Modi left for Fiji's capital Suva on a special Indian Air Force plane. He will hold talks with his Fijian counterpart Frank Bainimarama on Wednesday.

Modi is the first Indian premier to visit the Pacific country after Indira Gandhi who had come here in 1981.

Out of the 849,000 population in Fiji, 37 percent people are of Indian origin.

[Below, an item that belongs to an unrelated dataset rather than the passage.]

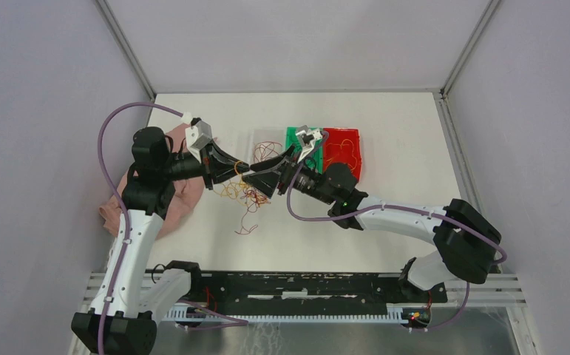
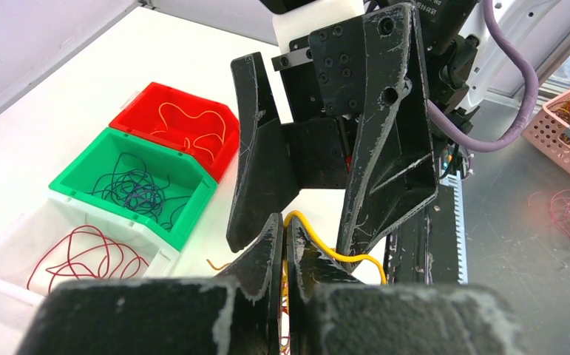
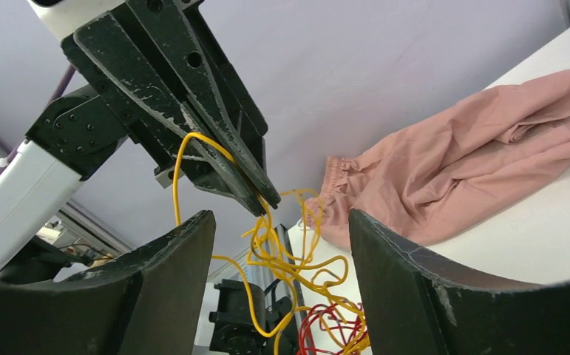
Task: Untangle the cables
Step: Untie the cable.
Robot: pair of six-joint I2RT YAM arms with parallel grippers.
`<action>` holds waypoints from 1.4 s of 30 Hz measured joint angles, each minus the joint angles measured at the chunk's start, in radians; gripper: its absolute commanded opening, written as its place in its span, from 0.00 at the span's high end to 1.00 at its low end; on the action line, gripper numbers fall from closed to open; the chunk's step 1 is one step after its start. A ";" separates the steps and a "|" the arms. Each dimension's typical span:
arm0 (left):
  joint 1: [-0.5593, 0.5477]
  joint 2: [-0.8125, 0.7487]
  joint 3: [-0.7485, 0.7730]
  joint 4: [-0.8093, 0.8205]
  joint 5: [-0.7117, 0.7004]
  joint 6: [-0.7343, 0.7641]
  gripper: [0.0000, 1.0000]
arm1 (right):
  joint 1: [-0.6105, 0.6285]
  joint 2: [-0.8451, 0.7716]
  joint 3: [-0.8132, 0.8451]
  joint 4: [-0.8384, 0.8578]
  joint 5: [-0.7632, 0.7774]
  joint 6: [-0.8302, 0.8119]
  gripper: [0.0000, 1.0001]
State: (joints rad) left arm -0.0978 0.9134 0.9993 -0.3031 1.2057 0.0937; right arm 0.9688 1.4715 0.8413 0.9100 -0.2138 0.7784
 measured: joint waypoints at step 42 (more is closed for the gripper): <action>-0.044 0.066 0.446 0.179 -0.051 -0.389 0.97 | 0.031 0.342 0.011 -0.071 0.160 -0.102 0.31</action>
State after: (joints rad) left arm -0.1417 0.9798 1.4456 -0.1246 1.1542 -0.2955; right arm 0.9993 1.8133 0.8520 0.8394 -0.0540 0.6762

Many Indians arrived in Fiji as indentured labour in the 19th century.
    
During his talks with Abbott, India and Australia agreed on a landmark framework for security cooperation across the spectrum in defence, cyber and maritime security and combating terrorism, including the threats posed by foreign fighters joining extremists groups.

The two countries also decided to conclude a long-pending Free Trade pact by the end of next year and an "early closure" of the civilian nuclear deal that will facilitate uranium imports to India.
 
In a joint statement issued at the end of Modi's visit, the two countries committed themselves to working together to combat terrorism and transnational crimes.

He also addressed the Australian Parliament.

On Monday, the Prime Minister was accorded a warm welcome by Indian community in the country.

Modi also assured a visa on arrival facility for Australian tourists and announced a two-month deadline for the long-pending merger of OCI and PIO status to woo the Indian diaspora from whom he sought support for his ambitious Clean India campaign.

Prior to arriving in Australia, he attended the ASEAN-India summit and the East Asia Summit in Myanmar.